ピンセット

ニッチ

文字の大きさ
1 / 1

結局は

しおりを挟む

「休みだし、たまにはやろうかな」

 心地よい秋の風が窓から流れ込む昼下がり。のぞく鰯雲ですら、ふんわりと風にたゆたっているようであった。
 三歳になる娘は、妻と実家へ行っているため、久しぶりにくつろげている中、小さくつぶやいた。
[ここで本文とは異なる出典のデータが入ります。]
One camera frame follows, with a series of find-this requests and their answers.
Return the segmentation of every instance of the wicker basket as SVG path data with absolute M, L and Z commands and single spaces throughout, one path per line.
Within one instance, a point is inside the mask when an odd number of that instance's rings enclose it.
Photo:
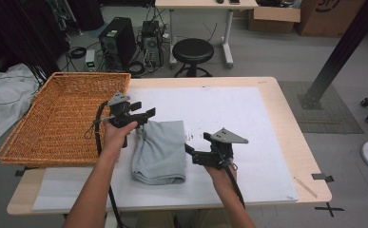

「独身のころは、吐いて捨てるほどあった時間だったけど」

 懐かしいなと思い返しつつ、一階リビングのソファにて横たわり、黒のVRヘッドセットを、頭部に装着する。

「子供がいると、どうしても興味を引いちゃうからな」

 操作装置コントローラーをしっかりと握り、主電源を入れる。
 軽い起動音と共に、高画質モニターへ浮かぶ映像は、肉眼のソレと寸分たがわなかった。俺は画面に示された計器や値を確認して、操作を開始する。フィィィン。
 久しぶりであったため、動作チェックを簡単に行った後、ゆっくりと、画面上に表示されたアイコンを目指す。

「しっかし、よくできてるよなぁ」

 感心しつつも五分ばかしで、目的地であるへと接近する。入口付近の壁は大きく湾曲しており、着陸可能な場所も見当たらない。

「よし、ハイスコアを目指すぞ」

 操作装置を強く握る。広範囲ライトを点灯させながら、まるでいざなわれるように真っ暗な穴へと侵入する。中はかなりの広さで、カーブした壁や歪んだ床は、SF感を伴っていた。俺はそろそろだなとボタンを押して、高性能吸気装置バキユーマーを起動させる。
 鋭い吸引音が微かに聞こえる。画面をよく見つつ、床や壁面へ機体を近寄る。すると、そこかしこにくっついていた、薄黄色の石くずのような物を吸い込み始める。
 それらは軽石のように孔がいくつも空いており、見た目とは異なって、石ほどの重さは無かった。収集しはじめると、画面右上の点数スコアが上昇していく。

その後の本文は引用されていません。